-- PROBLEM DESCRIPTION --
Every line with "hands" in it must be copied from the data.

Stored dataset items
#####

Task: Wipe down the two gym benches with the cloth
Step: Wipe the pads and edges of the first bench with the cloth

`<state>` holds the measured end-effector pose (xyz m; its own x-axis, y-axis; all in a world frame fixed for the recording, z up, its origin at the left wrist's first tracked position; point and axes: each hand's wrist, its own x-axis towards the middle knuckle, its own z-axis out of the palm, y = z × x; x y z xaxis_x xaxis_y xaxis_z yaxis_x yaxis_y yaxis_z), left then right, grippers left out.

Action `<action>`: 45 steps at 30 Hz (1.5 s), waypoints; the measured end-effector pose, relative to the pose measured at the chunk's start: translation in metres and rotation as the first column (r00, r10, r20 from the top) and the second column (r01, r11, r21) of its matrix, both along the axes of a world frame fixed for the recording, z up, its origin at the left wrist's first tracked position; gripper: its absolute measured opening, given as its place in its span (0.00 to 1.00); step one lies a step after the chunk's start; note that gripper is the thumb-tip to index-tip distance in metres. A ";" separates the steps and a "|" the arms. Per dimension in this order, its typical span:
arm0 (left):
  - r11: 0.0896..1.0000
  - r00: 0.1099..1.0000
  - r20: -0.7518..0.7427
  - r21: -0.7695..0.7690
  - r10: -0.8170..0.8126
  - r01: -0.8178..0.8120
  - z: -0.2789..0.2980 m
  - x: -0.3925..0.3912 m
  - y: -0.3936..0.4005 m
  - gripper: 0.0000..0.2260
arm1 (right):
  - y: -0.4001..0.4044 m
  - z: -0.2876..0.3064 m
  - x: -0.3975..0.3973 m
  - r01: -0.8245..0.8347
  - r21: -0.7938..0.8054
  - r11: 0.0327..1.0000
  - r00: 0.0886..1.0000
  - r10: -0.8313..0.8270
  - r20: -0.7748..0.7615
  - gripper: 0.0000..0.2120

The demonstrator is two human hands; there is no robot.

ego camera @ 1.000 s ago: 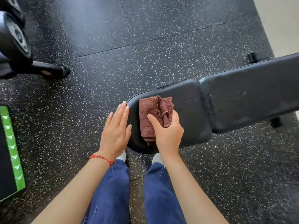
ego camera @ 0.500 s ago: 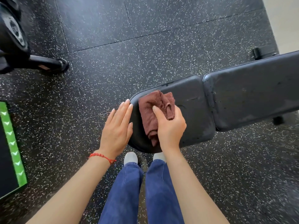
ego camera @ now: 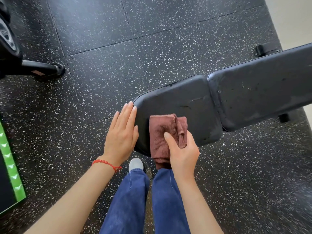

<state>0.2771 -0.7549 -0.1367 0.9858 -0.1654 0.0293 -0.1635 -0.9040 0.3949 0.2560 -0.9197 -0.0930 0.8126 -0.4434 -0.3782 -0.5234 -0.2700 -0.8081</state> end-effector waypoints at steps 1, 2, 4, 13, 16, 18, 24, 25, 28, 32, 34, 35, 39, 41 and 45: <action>1.000 1.000 -0.001 -0.001 -0.001 0.001 0.001 0.001 -0.002 0.22 | -0.002 0.000 -0.008 0.016 -0.001 1.000 1.000 -0.016 -0.010 0.13; 1.000 1.000 -0.002 -0.001 -0.009 0.009 0.002 0.001 -0.005 0.22 | -0.002 0.000 -0.012 0.030 -0.004 1.000 0.999 -0.030 -0.015 0.14; 0.999 0.999 0.002 0.016 -0.045 0.045 0.005 0.002 -0.014 0.22 | -0.002 -0.003 -0.007 0.039 -0.005 0.999 0.999 -0.039 -0.005 0.16; 0.957 0.982 0.007 0.222 0.188 -0.185 0.002 0.012 -0.055 0.23 | -0.017 -0.023 0.089 -0.066 -0.099 0.993 0.984 0.082 0.160 0.12; 0.950 0.977 0.022 0.231 0.211 -0.210 0.000 0.012 -0.056 0.24 | -0.022 -0.024 0.097 -0.113 -0.089 0.990 0.977 0.127 0.169 0.12; 0.950 0.977 0.030 0.227 0.212 -0.213 0.001 0.011 -0.055 0.24 | -0.028 -0.020 0.079 -0.138 -0.049 0.989 0.978 0.144 0.153 0.12; 0.942 0.973 0.032 0.247 0.228 -0.228 0.001 0.011 -0.057 0.23 | -0.053 -0.017 0.018 -0.186 -0.009 0.982 0.981 0.187 0.052 0.17; 0.941 0.973 0.034 0.247 0.230 -0.231 0.001 0.011 -0.058 0.23 | -0.055 -0.017 0.014 -0.195 -0.019 0.981 0.980 0.196 0.046 0.18; 0.940 0.971 0.046 0.245 0.235 -0.239 0.002 0.012 -0.058 0.23 | -0.055 -0.022 0.026 -0.182 -0.004 0.983 0.982 0.182 0.047 0.19; 0.939 0.972 0.063 0.251 0.228 -0.236 0.002 0.013 -0.058 0.23 | -0.051 -0.029 0.062 -0.222 -0.019 0.975 0.967 0.222 0.128 0.17; 0.939 0.971 0.071 0.250 0.227 -0.238 0.003 0.013 -0.058 0.23 | -0.049 -0.034 0.083 -0.204 -0.028 0.979 0.964 0.206 0.167 0.16; 0.939 0.971 0.076 0.248 0.228 -0.240 0.003 0.013 -0.058 0.23 | -0.048 -0.036 0.095 -0.191 -0.035 0.981 0.963 0.194 0.184 0.16; 0.939 0.970 0.082 0.244 0.230 -0.244 0.003 0.014 -0.058 0.23 | -0.045 -0.040 0.125 -0.196 -0.065 0.979 0.959 0.205 0.196 0.15; 0.939 0.971 0.075 0.245 0.228 -0.240 0.002 0.014 -0.058 0.23 | -0.049 -0.037 0.115 -0.217 -0.062 0.974 0.956 0.225 0.188 0.14; 0.937 0.970 0.068 0.253 0.232 -0.241 0.003 0.013 -0.058 0.23 | -0.072 -0.032 0.072 -0.222 -0.050 0.974 0.966 0.227 0.125 0.15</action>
<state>0.2900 -0.8124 -0.1337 0.9964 0.0656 0.0530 0.0576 -0.9883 0.1410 0.3276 -0.9914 -0.1246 0.9338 -0.2550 -0.2510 -0.3379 -0.3980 -0.8529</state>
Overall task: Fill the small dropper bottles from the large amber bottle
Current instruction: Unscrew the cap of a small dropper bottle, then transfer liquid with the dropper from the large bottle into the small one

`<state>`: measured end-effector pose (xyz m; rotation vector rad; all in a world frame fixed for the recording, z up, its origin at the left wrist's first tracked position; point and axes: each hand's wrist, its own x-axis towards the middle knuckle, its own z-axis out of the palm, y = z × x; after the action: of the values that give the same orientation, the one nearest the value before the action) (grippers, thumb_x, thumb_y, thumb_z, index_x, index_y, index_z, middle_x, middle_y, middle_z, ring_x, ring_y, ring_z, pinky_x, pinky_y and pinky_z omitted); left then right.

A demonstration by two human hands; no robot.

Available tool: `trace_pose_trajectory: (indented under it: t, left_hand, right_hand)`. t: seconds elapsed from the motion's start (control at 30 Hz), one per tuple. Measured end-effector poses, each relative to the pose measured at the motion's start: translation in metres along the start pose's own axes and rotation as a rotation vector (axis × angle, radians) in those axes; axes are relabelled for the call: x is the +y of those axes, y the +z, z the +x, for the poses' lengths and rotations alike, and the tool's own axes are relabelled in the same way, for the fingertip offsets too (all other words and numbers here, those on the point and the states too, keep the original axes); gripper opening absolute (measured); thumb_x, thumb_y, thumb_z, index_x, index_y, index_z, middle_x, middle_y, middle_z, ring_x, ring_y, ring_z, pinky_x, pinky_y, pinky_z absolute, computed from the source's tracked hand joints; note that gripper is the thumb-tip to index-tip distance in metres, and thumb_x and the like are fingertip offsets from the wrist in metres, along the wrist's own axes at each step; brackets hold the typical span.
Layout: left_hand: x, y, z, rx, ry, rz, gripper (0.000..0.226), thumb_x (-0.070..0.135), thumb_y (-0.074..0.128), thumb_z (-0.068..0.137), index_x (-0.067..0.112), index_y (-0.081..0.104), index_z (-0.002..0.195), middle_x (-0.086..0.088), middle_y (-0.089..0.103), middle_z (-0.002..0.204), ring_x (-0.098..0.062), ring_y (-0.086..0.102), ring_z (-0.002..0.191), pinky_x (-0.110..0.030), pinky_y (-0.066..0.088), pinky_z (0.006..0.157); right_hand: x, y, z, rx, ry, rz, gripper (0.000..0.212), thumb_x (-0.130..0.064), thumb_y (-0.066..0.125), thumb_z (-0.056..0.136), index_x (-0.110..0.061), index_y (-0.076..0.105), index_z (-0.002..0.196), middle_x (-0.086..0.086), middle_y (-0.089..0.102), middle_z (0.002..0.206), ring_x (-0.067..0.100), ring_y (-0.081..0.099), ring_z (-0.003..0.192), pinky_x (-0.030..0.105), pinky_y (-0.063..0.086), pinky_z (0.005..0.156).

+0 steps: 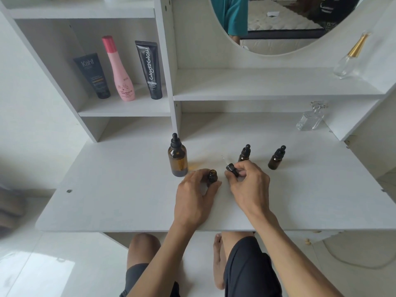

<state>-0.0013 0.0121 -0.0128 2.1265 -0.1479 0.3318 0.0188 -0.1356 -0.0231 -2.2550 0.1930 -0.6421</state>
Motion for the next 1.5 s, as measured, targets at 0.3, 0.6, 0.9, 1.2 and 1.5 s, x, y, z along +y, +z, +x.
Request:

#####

-- WRITTEN REPLY --
The demonstrator is two human hands; there is no robot.
A demonstration by two human hands; no robot.

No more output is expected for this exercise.